Commission Charbonneau: Laurent Lessard nie avoir été mis au courant de pots-de-vin

13/02/2014 12:43 EST | Actualisé 15/04/2014 05:12 EDT
PC

« Étonné, surpris, choqué », ce sont les termes qu'a employés le libéral Laurent Lessard jeudi, à la suite de propos tenus à son sujet dans le cadre de la commission Charbonneau, la veille.

Le député de Lotbinière-Frontenac réagissait aux dires de Serge Larouche, PDG de l'entreprise Ganotec de Trois-Rivières. Devant la commission, mercredi, Serge Larouche a raconté une affaire de pots-de-vin  qui auraient été versés, par Ganotec, au syndicaliste Gérard Cyr, entre 2000 et 2006 . M. Cyr était alors président du Conseil provincial des métiers de la construction (CPQMC-International) et patron du local 144.

Serge Larouche a expliqué à la commission qu'il a régulièrement prévenu les autorités de la façon de fonctionner de M. Cyr, mais sans trop de résultats. « C'était difficile de trouver de l'aide », a-t-il laissé tomber.

« Je me souviens une fois que j'ai parlé à un ministre du Travail [...] en 2005, et je n'étais pas le seul entrepreneur présent. C'était à Trois-Rivières dans un hôtel un samedi matin. Et la réponse du ministre, c'était - on parlait de Gérard du 144 - c'était " on ne peut pas toucher à ça ", a relaté le PDG de Ganotec. Il s'agissait du ministre Laurent Lessard.

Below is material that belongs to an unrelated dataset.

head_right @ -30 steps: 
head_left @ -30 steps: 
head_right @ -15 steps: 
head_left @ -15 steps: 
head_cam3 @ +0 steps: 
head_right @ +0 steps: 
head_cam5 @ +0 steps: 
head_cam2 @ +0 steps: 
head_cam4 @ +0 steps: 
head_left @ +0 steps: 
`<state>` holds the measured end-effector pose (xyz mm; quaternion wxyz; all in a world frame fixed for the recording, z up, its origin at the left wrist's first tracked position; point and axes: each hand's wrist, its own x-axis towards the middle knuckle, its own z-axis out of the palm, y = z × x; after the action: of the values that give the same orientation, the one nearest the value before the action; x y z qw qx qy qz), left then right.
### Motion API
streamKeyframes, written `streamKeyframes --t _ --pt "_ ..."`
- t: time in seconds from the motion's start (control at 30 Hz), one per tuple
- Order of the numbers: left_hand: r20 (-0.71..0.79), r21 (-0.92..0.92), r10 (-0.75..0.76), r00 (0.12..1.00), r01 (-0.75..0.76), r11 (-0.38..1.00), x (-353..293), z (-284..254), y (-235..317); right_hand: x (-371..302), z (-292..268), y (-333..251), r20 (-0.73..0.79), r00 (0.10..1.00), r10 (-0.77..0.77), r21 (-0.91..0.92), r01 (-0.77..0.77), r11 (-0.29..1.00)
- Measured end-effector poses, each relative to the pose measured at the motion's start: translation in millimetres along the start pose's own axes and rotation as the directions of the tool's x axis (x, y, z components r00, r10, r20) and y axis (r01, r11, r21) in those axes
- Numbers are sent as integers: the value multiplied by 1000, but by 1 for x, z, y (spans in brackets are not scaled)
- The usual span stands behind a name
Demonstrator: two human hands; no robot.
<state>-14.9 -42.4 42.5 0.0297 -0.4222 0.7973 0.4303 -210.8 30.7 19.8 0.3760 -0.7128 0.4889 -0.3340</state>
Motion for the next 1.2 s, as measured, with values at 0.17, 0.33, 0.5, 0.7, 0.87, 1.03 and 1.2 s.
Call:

Jeudi, l'ex-ministre Lessard a nié avoir été mis au courant de ces présumées malversations. Pressé de questions par les journalistes, Laurent Lessard a affirmé que cette rencontre avec M. Larouche n'avait jamais eu lieu.

Laurent Lessard met au défi Serge Larouche de Ganotec de préciser à quel moment il lui aurait confié de telles choses et en présence de qui. Il se dit offusqué d'avoir à répondre de cette affaire. « C'est moi qui, à l'autre bout de la 20, suis obligé de faire une déclaration sur 2005-2006, alors qu'on était dans l'intimidation sur les chantiers de construction. Honnêtement, ça m'écoeure. »

M. Lessard affirme qu'à l'époque, il était au fait de « chicanes locales, de problèmes de retard de chantier, de dépenses [du fait que les entrepreneurs] soient obligés de soumissionner plus haut ». Mais, les allégations faites par M. Larouche ne représentent pas la vérité, dit-il.